§ **ABOUT THIS EXERCISE**: Would you print the whole listing again, exactly?

§ **RECORDS**:
···
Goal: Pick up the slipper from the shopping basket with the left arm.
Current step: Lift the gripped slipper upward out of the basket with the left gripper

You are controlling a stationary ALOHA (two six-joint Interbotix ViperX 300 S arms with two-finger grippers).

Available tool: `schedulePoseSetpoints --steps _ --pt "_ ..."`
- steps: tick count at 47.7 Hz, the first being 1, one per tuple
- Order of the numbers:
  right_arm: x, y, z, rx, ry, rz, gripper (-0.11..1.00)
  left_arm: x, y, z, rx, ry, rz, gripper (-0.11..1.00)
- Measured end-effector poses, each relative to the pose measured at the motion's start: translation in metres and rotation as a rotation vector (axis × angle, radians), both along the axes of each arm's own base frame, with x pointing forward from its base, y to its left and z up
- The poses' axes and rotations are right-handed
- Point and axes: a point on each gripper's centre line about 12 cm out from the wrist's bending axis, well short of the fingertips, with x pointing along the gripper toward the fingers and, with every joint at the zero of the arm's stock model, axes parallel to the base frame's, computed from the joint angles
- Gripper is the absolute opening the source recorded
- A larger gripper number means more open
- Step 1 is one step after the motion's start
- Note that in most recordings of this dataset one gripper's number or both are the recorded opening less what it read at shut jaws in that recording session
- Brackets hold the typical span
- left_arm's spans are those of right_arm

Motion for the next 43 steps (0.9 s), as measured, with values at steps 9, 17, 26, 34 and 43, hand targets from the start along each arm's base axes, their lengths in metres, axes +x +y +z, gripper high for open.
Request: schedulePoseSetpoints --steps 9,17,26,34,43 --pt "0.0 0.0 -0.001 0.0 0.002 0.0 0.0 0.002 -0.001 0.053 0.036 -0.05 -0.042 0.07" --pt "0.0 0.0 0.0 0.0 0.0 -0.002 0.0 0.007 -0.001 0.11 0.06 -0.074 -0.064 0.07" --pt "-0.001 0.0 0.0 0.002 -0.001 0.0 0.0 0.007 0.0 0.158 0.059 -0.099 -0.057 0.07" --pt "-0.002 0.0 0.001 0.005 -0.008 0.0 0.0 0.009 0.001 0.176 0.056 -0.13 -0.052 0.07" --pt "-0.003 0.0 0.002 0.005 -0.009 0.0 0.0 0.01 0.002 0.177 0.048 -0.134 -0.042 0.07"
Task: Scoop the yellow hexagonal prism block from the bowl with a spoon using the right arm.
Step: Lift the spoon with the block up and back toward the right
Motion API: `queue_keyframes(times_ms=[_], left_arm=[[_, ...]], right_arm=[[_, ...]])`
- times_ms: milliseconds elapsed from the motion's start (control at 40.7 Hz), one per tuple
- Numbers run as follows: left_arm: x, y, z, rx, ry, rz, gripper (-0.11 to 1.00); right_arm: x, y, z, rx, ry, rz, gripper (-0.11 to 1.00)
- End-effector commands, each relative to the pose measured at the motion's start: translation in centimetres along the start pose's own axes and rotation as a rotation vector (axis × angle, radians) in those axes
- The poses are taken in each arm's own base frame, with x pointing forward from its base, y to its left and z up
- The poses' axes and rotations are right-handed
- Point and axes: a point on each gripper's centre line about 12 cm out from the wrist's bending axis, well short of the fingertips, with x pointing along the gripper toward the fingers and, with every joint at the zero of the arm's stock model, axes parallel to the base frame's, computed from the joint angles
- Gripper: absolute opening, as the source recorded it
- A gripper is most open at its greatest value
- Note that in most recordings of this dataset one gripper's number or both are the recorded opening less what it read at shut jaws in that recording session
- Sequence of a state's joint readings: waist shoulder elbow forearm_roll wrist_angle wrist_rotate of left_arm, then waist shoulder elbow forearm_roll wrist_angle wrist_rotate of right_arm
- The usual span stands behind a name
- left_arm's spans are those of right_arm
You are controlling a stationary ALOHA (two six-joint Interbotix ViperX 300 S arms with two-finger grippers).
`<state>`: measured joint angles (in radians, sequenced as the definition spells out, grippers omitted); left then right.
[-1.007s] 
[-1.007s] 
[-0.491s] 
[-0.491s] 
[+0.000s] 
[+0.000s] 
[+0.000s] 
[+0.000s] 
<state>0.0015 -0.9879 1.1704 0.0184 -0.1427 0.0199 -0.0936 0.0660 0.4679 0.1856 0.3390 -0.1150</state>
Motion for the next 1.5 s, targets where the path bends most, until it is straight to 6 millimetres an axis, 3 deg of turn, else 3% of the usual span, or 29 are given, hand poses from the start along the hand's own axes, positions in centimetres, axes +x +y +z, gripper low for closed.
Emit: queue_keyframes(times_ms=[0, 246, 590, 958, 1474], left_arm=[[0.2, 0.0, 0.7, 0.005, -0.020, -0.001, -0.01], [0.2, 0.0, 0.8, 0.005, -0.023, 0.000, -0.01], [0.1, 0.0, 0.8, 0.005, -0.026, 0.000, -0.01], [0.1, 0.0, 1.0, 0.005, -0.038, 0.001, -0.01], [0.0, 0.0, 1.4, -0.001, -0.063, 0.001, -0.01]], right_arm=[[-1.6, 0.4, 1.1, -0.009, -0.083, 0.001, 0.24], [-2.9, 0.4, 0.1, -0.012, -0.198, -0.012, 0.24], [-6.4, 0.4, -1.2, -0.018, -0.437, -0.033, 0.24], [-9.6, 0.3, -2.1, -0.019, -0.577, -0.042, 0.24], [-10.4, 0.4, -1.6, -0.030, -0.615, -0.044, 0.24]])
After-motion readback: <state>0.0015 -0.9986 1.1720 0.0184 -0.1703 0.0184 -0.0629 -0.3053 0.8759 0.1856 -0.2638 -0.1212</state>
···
§ **RESPONSE BOX**:
Goal: Pick up the slipper from the shopping basket with the left arm.
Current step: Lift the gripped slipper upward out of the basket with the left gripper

You are controlling a stationary ALOHA (two six-joint Interbotix ViperX 300 S arms with two-finger grippers).

Available tool: `schedulePoseSetpoints --steps _ --pt "_ ..."`
- steps: tick count at 47.7 Hz, the first being 1, one per tuple
- Order of the numbers:
  right_arm: x, y, z, rx, ry, rz, gripper (-0.11..1.00)
  left_arm: x, y, z, rx, ry, rz, gripper (-0.11..1.00)
- Measured end-effector poses, each relative to the pose measured at the motion's start: translation in metres and rotation as a rotation vector (axis × angle, radians), both along the axes of each arm's own base frame, with x pointing forward from its base, y to its left and z up
- The poses' axes and rotations are right-handed
- Point and axes: a point on each gripper's centre line about 12 cm out from the wrist's bending axis, well short of the fingertips, with x pointing along the gripper toward the fingers and, with every joint at the zero of the arm's stock model, axes parallel to the base frame's, computed from the joint angles
- Gripper is the absolute opening the source recorded
- A larger gripper number means more open
- Step 1 is one step after the motion's start
- Note that in most recordings of this dataset one gripper's number or both are the recorded opening less what it read at shut jaws in that recording session
- Brackets hold the typical span
- left_arm's spans are those of right_arm

Motion for the next 43 steps (0.9 s), as measured, with values at steps 9, 17, 26, 34 and 43, hand targets from the start along each arm's base axes, their lengths in metres, axes +x +y +z, gripper high for open.
Request: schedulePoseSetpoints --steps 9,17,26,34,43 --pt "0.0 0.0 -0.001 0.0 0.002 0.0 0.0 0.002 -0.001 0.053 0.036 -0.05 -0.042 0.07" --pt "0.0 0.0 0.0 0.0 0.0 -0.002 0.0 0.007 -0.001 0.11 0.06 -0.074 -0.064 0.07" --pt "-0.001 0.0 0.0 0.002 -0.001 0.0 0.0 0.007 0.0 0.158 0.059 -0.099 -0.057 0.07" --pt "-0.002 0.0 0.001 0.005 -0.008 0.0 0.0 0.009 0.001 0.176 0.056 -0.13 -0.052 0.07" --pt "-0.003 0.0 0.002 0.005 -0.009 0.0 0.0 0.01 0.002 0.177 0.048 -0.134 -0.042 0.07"
Task: Scoop the yellow hexagonal prism block from the bowl with a spoon using the right arm.
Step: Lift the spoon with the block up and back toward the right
Motion API: `queue_keyframes(times_ms=[_], left_arm=[[_, ...]], right_arm=[[_, ...]])`
- times_ms: milliseconds elapsed from the motion's start (control at 40.7 Hz), one per tuple
- Numbers run as follows: left_arm: x, y, z, rx, ry, rz, gripper (-0.11 to 1.00); right_arm: x, y, z, rx, ry, rz, gripper (-0.11 to 1.00)
- End-effector commands, each relative to the pose measured at the motion's start: translation in centimetres along the start pose's own axes and rotation as a rotation vector (axis × angle, radians) in those axes
- The poses are taken in each arm's own base frame, with x pointing forward from its base, y to its left and z up
- The poses' axes and rotations are right-handed
- Point and axes: a point on each gripper's centre line about 12 cm out from the wrist's bending axis, well short of the fingertips, with x pointing along the gripper toward the fingers and, with every joint at the zero of the arm's stock model, axes parallel to the base frame's, computed from the joint angles
- Gripper: absolute opening, as the source recorded it
- A gripper is most open at its greatest value
- Note that in most recordings of this dataset one gripper's number or both are the recorded opening less what it read at shut jaws in that recording session
- Sequence of a state's joint readings: waist shoulder elbow forearm_roll wrist_angle wrist_rotate of left_arm, then waist shoulder elbow forearm_roll wrist_angle wrist_rotate of right_arm
- The usual span stands behind a name
- left_arm's spans are those of right_arm
You are controlling a stationary ALOHA (two six-joint Interbotix ViperX 300 S arms with two-finger grippers).
`<state>`: measured joint angles (in radians, sequenced as the definition spells out, grippers omitted); left then right.
[-1.007s] 
[-1.007s] 
[-0.491s] 
[-0.491s] 
[+0.000s] 
[+0.000s] 
[+0.000s] 
[+0.000s] 
<state>0.0015 -0.9879 1.1704 0.0184 -0.1427 0.0199 -0.0936 0.0660 0.4679 0.1856 0.3390 -0.1150</state>
Motion for the next 1.5 s, targets where the path bends most, until it is straight to 6 millimetres an axis, 3 deg of turn, else 3% of the usual span, or 29 are given, hand poses from the start along the hand's own axes, positions in centimetres, axes +x +y +z, gripper low for closed.
Emit: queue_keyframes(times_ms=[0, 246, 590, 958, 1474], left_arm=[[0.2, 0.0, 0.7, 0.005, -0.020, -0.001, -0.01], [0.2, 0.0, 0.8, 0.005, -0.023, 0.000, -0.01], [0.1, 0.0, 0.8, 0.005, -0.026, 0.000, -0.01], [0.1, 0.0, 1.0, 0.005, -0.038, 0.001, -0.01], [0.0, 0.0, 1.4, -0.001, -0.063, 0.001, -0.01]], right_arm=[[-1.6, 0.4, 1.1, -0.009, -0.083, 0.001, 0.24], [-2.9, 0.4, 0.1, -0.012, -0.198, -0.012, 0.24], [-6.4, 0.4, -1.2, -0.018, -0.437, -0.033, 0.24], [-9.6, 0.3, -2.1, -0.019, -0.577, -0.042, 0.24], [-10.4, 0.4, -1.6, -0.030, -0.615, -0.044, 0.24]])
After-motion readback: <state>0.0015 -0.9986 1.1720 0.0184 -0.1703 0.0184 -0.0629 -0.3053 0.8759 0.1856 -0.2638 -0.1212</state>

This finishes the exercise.